DIRECTIONS ▸
Below is a listing from which only part is wanted; return exactly the lines from the one with "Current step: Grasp" up to and including the one with "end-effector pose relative".

INPUT RECORDS ▸
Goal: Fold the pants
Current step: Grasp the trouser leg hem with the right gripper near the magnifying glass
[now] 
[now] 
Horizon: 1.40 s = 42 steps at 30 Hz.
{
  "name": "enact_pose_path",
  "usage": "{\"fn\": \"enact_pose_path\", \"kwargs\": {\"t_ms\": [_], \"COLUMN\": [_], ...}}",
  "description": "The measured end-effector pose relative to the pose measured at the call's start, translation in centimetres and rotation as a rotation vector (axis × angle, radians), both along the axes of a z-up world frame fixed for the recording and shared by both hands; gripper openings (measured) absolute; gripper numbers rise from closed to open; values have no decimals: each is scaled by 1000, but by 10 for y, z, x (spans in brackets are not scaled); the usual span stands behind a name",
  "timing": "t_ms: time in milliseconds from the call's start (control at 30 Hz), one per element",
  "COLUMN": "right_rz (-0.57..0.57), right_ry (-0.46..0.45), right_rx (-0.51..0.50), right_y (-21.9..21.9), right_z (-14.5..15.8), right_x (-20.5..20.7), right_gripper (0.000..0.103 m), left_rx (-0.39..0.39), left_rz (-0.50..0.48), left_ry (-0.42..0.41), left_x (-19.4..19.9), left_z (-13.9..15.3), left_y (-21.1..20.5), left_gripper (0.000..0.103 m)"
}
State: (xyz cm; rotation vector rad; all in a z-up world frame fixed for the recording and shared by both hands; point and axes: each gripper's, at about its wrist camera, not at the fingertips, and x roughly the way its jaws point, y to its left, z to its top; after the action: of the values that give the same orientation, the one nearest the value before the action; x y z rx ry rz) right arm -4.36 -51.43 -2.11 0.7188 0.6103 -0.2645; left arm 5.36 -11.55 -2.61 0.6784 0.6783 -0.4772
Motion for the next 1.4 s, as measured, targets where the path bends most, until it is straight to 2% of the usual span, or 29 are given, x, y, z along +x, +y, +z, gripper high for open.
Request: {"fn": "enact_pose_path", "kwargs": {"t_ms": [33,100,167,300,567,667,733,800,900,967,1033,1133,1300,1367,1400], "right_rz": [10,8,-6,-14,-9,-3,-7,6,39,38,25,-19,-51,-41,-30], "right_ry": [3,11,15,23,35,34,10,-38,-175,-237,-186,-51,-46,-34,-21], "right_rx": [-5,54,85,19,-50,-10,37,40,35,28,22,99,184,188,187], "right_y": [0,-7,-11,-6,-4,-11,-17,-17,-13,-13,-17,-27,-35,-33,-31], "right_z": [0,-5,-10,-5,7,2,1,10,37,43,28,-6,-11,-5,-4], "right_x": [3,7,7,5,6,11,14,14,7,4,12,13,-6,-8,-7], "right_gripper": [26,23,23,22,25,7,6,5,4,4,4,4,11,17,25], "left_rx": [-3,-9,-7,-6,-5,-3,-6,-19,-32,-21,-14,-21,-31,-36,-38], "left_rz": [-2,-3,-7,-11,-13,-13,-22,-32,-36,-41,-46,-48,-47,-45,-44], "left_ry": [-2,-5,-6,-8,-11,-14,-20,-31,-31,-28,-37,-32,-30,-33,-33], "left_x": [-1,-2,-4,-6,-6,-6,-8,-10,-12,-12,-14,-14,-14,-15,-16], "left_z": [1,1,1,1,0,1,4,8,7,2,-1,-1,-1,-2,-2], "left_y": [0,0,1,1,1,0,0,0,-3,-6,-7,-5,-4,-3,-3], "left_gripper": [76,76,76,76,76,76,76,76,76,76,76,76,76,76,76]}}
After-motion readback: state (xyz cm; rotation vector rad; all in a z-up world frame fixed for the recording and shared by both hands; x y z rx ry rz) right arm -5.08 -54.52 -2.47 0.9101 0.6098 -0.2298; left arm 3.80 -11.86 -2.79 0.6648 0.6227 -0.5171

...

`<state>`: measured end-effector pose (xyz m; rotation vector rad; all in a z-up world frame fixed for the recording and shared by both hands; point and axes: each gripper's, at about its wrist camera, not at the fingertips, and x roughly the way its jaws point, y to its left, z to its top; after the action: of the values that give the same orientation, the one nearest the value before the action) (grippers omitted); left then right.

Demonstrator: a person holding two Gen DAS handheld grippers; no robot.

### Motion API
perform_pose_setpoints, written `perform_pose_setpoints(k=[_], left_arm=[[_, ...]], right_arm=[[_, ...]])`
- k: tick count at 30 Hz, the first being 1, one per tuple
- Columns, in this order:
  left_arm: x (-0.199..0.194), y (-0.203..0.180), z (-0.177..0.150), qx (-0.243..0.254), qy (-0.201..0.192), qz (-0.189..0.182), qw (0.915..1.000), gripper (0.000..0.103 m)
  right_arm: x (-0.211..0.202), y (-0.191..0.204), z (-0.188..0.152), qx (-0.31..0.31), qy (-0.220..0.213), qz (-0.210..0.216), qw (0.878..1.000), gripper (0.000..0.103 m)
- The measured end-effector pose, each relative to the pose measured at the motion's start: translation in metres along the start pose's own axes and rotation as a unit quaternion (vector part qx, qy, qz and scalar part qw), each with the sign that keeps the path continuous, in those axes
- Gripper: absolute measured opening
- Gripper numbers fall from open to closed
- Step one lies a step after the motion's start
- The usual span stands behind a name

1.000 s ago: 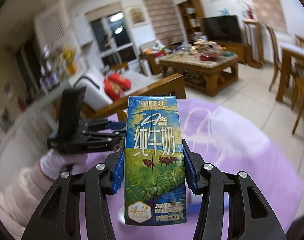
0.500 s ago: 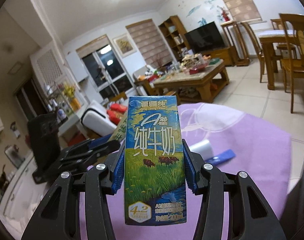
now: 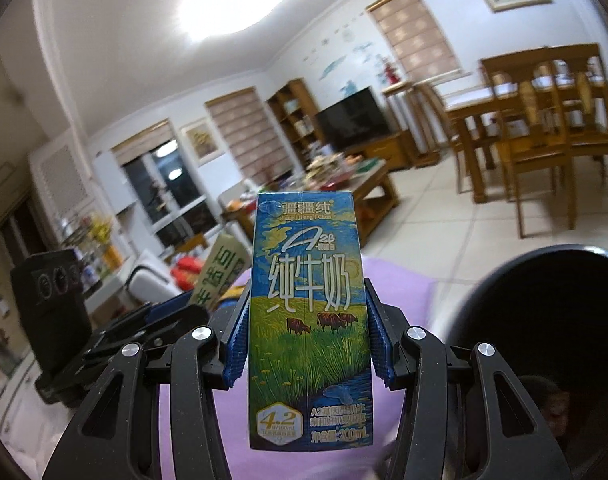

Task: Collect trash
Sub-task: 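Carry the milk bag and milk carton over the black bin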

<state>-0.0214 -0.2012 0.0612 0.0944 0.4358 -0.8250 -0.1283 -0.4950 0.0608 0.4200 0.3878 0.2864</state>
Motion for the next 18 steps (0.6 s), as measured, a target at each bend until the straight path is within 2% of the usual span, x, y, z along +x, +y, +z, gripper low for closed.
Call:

RESPONSE AREA ▸
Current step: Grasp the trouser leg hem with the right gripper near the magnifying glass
[now] 
[now] 
Horizon: 1.40 s = 42 steps at 30 Hz.
{
  "name": "enact_pose_path",
  "usage": "{\"fn\": \"enact_pose_path\", \"kwargs\": {\"t_ms\": [_], \"COLUMN\": [_], ...}}",
  "description": "The measured end-effector pose relative to the pose measured at the call's start, translation in centimetres and rotation as a rotation vector (axis × angle, radians), both along the axes of a z-up world frame fixed for the recording and shared by both hands; gripper openings (measured) absolute; gripper numbers rise from closed to open; values have no decimals: each is scaled by 1000, but by 10 for y, z, x (spans in brackets are not scaled); the usual span stands behind a name",

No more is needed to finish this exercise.